Hello,
I am new to this forum, and here is my problem.
Topic: accountancy program
I am currently making a C++ program that is gonna compare a huge amount of PDF files, and they are gonna compare number and dates, and find equal matches, the problem is that the dates and numbers varies on each pdf.
My idea so far is:
Folder 1 - one row of pdf files
Get compared with
Folder 2 - 2nd row of pdf files
But I am struggling for it to compare dates AND numbers.
Anyone that could help with ideas of how to code it?
Here the program need to say that there is an unequal amount of PDF files.
2nd.
The PDF files will have Date a random place in the pdf file, and there are alot of filler words, and I need it to only pick out the largest number in folder 1 PDF 1 and compare it to the largest number in PDF folder 2 PDF 1.
So it should come up
PDF 1 Date & Largest Amount = PDF 2 Date & largest Amount
The program has now read the PDF file and ignored the "filler" data.
3rd.
The program will not care about the inital name of each pdf file, since they can vary.
My problem is that I cant make the program read and compare 2 datas (Date and Amount) for each PDF file.
I think it has nothing to with getting paid.
It's a rather complicated task in C++ and not so many people here have experience with pdf libraries.
I only could it in C# or maybe Java but this might not be an option for you.
What is this project about - homework ?
You can do it in Java if you feel that is easier.
It is not a homework. It is to show how the changing in digitalization can fast change stable jobs as Accounting and controller jobs to High school kids, and that they should keep up with the digitalization trend since it will change most jobs.
I already have a deal with a GUI programmer that will put it in a format so it does not look so "boring"/Advanced.
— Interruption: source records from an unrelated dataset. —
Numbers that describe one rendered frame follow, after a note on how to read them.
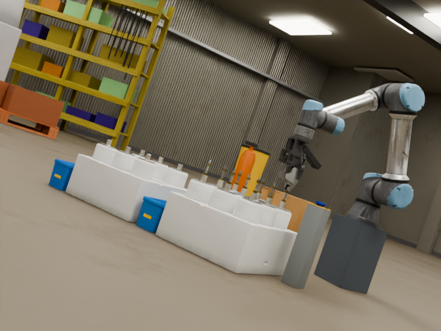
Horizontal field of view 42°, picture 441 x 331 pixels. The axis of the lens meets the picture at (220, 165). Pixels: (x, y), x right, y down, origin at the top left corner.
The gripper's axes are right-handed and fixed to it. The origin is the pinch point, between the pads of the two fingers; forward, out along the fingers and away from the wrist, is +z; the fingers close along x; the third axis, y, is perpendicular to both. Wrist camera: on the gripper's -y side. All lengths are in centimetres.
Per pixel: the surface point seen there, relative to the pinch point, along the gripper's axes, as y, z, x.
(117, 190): 58, 24, -31
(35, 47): 73, -84, -873
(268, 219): 10.8, 13.8, 11.2
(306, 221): -1.5, 9.9, 17.5
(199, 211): 35.2, 19.1, 4.6
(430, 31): -413, -279, -484
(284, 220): 0.1, 13.1, 4.8
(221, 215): 29.9, 17.6, 12.5
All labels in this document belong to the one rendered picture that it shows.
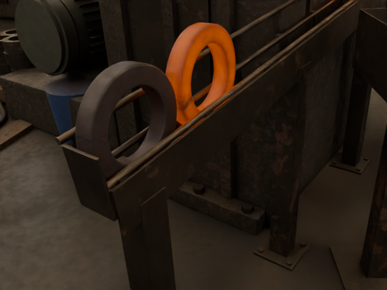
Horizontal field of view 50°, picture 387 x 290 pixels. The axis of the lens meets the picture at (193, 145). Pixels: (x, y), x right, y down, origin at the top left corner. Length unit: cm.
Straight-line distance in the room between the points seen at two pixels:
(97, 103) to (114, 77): 4
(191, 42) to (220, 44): 9
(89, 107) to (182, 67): 18
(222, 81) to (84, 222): 90
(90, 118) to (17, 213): 116
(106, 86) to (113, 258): 88
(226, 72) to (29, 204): 112
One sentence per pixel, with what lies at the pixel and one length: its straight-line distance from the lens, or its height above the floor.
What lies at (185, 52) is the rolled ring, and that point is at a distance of 67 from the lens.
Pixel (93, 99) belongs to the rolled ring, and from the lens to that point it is 56.
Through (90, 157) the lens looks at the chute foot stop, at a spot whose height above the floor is 65.
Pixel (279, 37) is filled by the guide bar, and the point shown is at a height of 66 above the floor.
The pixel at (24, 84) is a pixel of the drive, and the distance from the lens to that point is 225.
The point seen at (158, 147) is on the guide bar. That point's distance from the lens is 63.
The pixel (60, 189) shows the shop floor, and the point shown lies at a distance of 175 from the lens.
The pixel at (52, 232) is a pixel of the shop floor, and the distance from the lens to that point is 153.
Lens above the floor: 92
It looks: 28 degrees down
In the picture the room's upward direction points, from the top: 3 degrees counter-clockwise
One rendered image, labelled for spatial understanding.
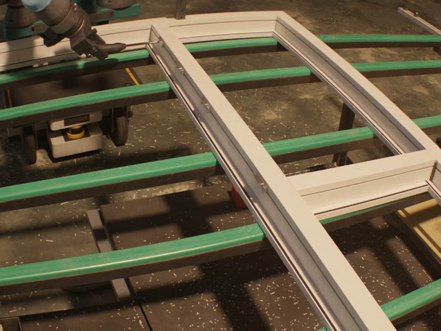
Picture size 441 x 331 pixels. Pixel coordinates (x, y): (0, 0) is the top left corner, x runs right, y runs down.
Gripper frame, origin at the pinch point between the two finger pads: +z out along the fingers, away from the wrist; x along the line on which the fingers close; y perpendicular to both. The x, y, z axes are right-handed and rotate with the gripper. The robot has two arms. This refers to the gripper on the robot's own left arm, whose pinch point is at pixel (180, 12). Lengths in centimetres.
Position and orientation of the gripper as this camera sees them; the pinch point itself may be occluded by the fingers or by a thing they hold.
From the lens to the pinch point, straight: 178.4
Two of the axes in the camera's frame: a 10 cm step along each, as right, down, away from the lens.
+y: 9.3, -1.4, 3.4
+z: -0.8, 8.2, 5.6
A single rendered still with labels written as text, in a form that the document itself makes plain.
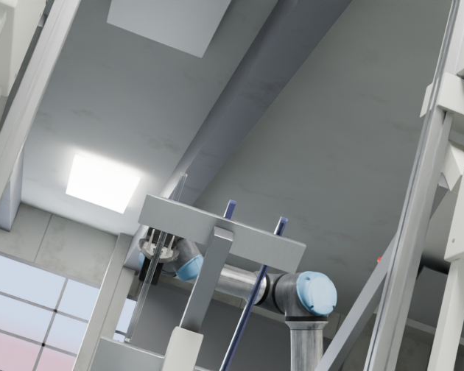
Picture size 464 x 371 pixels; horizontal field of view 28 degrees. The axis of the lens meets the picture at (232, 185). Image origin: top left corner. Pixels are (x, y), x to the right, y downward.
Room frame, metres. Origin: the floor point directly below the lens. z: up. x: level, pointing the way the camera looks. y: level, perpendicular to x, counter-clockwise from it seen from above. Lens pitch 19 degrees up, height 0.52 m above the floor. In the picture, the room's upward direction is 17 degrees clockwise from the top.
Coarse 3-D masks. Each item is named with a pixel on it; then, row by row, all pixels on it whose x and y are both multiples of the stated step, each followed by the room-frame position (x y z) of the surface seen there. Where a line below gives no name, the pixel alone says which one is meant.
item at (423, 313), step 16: (448, 192) 1.59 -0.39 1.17; (448, 208) 1.62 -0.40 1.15; (432, 224) 1.65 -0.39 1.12; (448, 224) 1.64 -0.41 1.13; (432, 240) 1.67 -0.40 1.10; (432, 256) 1.70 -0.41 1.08; (432, 272) 1.68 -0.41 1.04; (448, 272) 1.72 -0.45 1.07; (416, 288) 1.71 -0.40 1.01; (432, 288) 1.71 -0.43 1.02; (416, 304) 1.74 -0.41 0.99; (432, 304) 1.74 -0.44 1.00; (416, 320) 1.77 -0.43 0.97; (432, 320) 1.77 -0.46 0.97
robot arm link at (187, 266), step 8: (184, 240) 2.19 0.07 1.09; (176, 248) 2.19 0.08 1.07; (184, 248) 2.19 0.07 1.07; (192, 248) 2.20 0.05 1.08; (184, 256) 2.20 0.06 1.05; (192, 256) 2.20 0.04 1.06; (200, 256) 2.22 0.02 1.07; (168, 264) 2.25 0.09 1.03; (176, 264) 2.22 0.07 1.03; (184, 264) 2.21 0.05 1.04; (192, 264) 2.21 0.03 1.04; (200, 264) 2.22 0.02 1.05; (176, 272) 2.24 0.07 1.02; (184, 272) 2.22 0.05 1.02; (192, 272) 2.22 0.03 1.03; (184, 280) 2.24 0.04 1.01
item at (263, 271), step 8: (280, 224) 1.78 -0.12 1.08; (280, 232) 1.80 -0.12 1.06; (264, 264) 1.85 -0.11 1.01; (264, 272) 1.87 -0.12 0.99; (256, 280) 1.88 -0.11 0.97; (256, 288) 1.89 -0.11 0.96; (256, 296) 1.91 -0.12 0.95; (248, 304) 1.92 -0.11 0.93; (248, 312) 1.94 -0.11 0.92; (240, 320) 1.96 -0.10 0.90; (240, 328) 1.97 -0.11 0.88; (240, 336) 1.98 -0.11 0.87; (232, 344) 2.00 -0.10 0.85; (232, 352) 2.01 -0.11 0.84; (224, 360) 2.04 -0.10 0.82; (224, 368) 2.05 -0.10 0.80
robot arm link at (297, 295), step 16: (304, 272) 2.40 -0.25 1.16; (288, 288) 2.41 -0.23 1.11; (304, 288) 2.35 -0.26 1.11; (320, 288) 2.37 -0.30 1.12; (288, 304) 2.41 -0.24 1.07; (304, 304) 2.36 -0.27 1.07; (320, 304) 2.37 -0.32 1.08; (288, 320) 2.42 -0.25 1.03; (304, 320) 2.39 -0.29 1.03; (320, 320) 2.39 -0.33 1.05; (304, 336) 2.41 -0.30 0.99; (320, 336) 2.42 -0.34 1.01; (304, 352) 2.42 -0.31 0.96; (320, 352) 2.43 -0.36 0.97; (304, 368) 2.42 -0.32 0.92
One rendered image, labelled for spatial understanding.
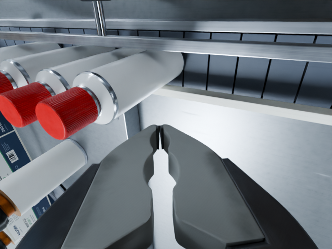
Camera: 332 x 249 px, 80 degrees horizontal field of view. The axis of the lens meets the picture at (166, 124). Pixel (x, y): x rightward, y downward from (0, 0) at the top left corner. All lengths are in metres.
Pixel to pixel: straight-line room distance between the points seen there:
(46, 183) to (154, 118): 0.29
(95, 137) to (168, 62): 0.32
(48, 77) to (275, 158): 0.36
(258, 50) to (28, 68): 0.24
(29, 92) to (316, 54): 0.24
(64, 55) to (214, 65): 0.20
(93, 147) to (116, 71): 0.38
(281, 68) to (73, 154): 0.50
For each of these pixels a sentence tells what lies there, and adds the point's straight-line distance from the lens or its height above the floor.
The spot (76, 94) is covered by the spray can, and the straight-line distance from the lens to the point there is 0.17.
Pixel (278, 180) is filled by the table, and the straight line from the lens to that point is 0.44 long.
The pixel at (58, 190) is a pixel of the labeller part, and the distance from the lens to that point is 0.88.
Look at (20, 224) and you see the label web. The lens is 0.91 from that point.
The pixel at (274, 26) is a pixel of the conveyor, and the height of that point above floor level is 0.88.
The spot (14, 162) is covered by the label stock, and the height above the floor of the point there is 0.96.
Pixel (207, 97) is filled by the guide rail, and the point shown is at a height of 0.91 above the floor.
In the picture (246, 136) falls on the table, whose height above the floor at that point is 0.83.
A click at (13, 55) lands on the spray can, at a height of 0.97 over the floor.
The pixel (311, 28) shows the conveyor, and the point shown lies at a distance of 0.28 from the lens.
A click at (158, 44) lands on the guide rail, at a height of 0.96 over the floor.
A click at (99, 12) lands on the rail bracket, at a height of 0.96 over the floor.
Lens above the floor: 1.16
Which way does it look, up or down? 49 degrees down
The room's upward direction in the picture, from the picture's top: 136 degrees counter-clockwise
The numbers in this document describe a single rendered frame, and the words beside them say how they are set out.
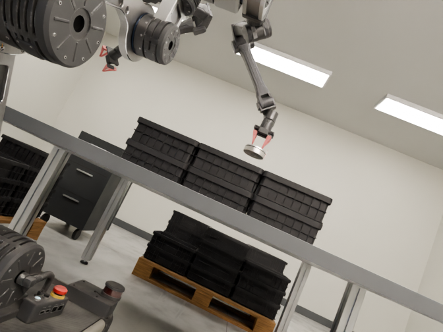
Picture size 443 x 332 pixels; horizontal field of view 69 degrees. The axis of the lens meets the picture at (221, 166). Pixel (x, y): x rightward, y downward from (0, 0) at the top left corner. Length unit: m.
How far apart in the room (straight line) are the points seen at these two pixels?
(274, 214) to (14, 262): 0.89
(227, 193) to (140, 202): 3.78
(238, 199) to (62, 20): 0.92
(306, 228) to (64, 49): 1.04
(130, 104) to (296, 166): 2.81
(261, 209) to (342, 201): 3.84
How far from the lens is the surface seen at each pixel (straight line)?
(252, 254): 3.16
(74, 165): 3.17
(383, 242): 5.31
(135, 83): 5.60
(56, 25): 0.67
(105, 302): 1.15
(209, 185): 1.34
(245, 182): 1.33
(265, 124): 1.56
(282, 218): 1.33
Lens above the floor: 0.65
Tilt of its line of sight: 10 degrees up
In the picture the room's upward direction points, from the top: 25 degrees clockwise
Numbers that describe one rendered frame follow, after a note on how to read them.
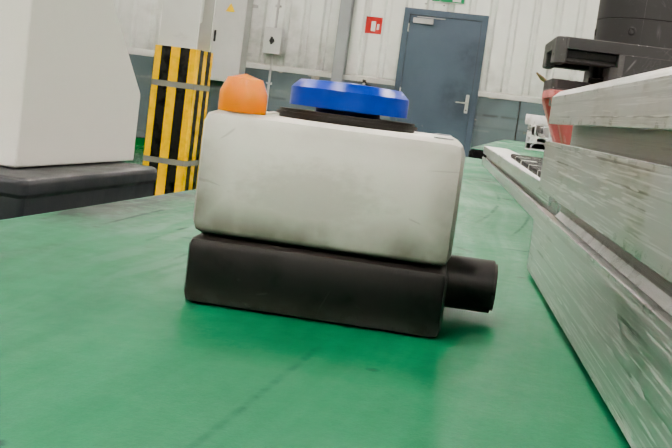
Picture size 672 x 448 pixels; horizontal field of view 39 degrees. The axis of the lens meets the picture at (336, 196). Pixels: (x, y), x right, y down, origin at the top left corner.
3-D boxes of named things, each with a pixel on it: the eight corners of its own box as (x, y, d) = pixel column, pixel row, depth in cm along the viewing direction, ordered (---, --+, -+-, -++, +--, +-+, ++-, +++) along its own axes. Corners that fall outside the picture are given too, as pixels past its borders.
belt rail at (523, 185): (481, 163, 158) (484, 145, 158) (505, 166, 158) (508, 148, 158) (544, 231, 63) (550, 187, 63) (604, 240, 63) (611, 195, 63)
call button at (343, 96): (295, 133, 34) (302, 77, 34) (404, 147, 34) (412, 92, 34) (276, 135, 30) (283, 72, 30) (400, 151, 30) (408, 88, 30)
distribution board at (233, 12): (172, 150, 1215) (192, -30, 1193) (268, 164, 1188) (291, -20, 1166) (163, 150, 1188) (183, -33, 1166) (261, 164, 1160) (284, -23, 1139)
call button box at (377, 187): (235, 262, 37) (254, 102, 36) (483, 299, 36) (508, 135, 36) (179, 302, 29) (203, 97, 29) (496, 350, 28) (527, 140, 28)
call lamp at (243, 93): (223, 109, 30) (227, 71, 30) (269, 115, 30) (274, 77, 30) (212, 108, 29) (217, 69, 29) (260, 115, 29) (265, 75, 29)
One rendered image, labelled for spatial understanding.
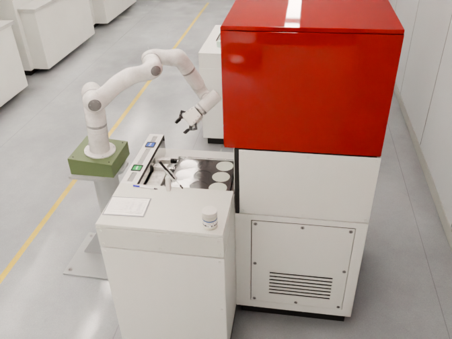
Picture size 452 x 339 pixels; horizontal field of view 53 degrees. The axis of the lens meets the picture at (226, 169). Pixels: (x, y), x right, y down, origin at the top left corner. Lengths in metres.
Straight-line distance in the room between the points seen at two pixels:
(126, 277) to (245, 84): 1.16
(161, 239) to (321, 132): 0.90
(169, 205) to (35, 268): 1.57
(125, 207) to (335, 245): 1.14
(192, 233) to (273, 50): 0.89
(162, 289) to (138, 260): 0.22
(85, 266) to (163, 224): 1.37
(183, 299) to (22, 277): 1.47
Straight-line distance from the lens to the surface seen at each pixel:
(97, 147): 2.86
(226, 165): 2.70
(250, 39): 2.00
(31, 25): 6.82
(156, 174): 2.70
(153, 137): 2.93
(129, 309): 2.66
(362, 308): 3.17
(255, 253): 2.64
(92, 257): 3.53
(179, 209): 2.28
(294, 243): 2.56
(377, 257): 3.52
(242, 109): 2.13
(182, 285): 2.41
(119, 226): 2.24
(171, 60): 2.71
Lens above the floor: 2.37
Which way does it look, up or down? 34 degrees down
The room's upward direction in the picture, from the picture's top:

Comparing the files on data in the files, regardless of bytes or file name.
It does not matter for me what programming language that is being used, I just thought C++ would be the best match for this.
But if you think that Java or C hash is better, that is fine with me
To compare the data in a pdf is going to be tricky, you have to extract the text and images and compare those. Java and C++ are more or less interchangeable for this; Java has some really weird "you can't do that" limitations that prevent doing some things (like math code, due to lack of operator overloading you can't do some math work cleanly) and pointer work (which is falling to the wayside in c++ but you CAN do it where you need to). But both languages can solve this problem. Java is more portable, c++ is usually a little faster (often, too small to even measure).
I would find a pdf library that you like and use a language that can interact with it.
All major languages can do the rest of the work around the library.
As with any complicated problem, break it down into parts:
- iterate over PDF files in a directory
- open a PDF files
- extract the text from a PDF files (presumably, using some kind of existing library, as others have said)
- identify the date in the text from a PDF file
- identify the largest number in the text from a PDF file
- compare dates
- compare numbers
Once you have those building blocks in place, you can hopefully put them together to get the functionality you want.